= Work required =
Starting with the line that contains "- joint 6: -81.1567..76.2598" and stopping after the line that contains "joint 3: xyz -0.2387", return each line below exactly as written, with no others.

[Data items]
+ + +
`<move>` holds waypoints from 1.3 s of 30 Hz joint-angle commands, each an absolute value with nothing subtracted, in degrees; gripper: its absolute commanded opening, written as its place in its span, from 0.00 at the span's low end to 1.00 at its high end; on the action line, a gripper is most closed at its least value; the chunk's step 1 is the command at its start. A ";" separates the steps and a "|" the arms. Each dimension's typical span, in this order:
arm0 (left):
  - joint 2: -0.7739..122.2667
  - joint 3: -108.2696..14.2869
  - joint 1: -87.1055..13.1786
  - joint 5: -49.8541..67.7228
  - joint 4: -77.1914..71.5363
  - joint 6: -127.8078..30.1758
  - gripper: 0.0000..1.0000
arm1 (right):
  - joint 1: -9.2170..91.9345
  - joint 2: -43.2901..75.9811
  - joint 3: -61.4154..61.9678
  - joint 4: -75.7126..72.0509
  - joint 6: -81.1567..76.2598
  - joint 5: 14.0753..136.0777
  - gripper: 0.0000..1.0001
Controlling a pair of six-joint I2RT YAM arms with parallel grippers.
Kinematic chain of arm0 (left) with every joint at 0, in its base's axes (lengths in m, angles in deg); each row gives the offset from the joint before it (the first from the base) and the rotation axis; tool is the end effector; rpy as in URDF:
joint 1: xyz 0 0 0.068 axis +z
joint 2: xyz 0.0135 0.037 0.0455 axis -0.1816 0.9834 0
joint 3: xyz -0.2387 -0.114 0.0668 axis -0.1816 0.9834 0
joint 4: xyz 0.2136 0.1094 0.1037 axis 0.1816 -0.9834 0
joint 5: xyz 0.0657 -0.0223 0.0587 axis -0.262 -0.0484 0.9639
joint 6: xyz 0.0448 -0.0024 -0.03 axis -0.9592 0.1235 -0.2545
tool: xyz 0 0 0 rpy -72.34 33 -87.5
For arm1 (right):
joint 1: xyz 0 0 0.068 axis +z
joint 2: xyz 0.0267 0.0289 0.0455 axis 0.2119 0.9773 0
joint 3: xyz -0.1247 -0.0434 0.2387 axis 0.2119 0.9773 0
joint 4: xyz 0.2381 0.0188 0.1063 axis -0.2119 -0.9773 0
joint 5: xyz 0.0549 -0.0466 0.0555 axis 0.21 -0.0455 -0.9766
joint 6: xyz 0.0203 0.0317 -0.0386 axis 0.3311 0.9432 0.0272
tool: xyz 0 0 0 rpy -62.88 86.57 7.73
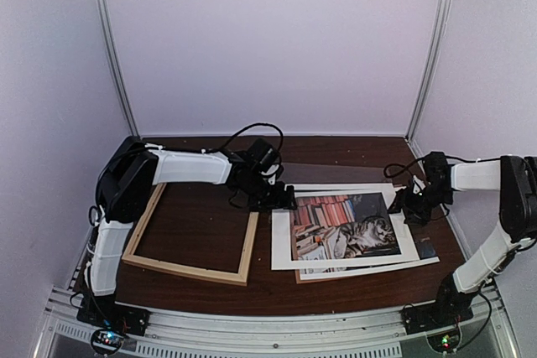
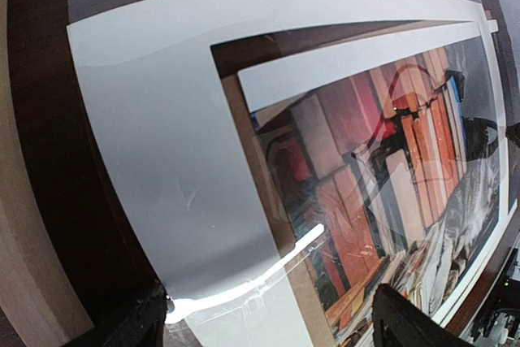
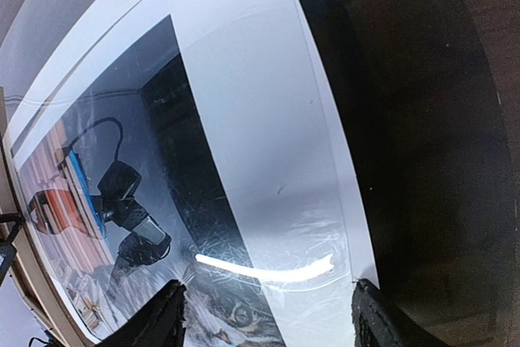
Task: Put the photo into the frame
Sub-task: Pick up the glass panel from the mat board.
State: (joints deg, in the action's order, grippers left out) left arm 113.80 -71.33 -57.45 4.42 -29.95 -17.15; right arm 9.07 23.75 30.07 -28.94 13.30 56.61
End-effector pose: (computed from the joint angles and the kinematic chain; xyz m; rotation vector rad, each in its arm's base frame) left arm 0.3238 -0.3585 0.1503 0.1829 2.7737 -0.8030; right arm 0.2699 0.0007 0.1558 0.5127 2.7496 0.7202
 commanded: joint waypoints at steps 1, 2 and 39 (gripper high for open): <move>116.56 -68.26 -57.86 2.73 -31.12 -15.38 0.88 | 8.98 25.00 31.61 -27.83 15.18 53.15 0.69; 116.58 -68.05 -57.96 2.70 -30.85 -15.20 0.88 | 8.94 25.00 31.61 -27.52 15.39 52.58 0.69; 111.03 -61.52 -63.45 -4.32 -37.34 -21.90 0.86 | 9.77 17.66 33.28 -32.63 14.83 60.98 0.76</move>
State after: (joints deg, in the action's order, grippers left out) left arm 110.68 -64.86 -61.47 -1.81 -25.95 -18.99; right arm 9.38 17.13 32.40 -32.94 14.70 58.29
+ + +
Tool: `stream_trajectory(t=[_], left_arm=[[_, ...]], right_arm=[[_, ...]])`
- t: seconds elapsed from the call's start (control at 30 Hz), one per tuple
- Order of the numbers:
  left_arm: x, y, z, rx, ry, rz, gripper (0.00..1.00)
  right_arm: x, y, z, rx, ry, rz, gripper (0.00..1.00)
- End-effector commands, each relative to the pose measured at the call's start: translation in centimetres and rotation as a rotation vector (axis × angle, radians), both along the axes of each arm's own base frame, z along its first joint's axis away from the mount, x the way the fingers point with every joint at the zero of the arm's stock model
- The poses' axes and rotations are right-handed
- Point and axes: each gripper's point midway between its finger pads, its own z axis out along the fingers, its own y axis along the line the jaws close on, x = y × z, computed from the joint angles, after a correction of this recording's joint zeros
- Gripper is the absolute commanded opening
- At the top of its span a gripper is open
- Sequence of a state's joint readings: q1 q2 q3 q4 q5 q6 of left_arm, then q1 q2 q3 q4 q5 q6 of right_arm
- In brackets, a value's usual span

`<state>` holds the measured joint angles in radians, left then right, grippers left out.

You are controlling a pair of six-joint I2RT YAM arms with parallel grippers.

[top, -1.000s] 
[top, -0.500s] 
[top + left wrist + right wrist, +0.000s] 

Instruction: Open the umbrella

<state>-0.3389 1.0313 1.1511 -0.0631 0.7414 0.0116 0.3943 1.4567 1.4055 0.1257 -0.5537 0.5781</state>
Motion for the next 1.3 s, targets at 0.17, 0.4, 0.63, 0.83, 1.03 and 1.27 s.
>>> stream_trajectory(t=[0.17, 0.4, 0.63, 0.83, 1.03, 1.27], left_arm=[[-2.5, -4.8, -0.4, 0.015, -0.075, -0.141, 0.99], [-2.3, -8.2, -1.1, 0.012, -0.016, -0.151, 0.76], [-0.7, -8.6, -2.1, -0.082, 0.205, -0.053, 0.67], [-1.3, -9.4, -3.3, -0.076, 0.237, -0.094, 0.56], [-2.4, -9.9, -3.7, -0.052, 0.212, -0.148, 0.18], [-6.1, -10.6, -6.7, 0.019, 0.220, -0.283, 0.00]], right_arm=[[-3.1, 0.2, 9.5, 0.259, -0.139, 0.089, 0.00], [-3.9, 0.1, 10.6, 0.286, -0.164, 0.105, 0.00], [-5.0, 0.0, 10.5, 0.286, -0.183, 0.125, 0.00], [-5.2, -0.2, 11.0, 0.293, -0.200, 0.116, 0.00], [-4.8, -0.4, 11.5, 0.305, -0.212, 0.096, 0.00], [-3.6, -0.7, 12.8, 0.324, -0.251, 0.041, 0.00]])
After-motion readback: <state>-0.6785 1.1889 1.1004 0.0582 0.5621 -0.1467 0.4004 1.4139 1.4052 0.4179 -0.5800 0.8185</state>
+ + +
= Solved problem =
  - joint 6: -81.1567..76.2598
  - joint 5: 14.0753..136.0777
  - gripper: 0.0000..1.0001
Controlling a pair of six-joint I2RT YAM arms with parallel grippers.
Kinematic chain of arm0 (left) with every joint at 0, in its base's axes (lengths in m, angles in deg); each row gives the offset from the joint before it (the first from the base) and the rotation axis; tool is the end effector; rpy as in URDF:
joint 1: xyz 0 0 0.068 axis +z
joint 2: xyz 0.0135 0.037 0.0455 axis -0.1816 0.9834 0
joint 3: xyz -0.2387 -0.114 0.0668 axis -0.1816 0.9834 0

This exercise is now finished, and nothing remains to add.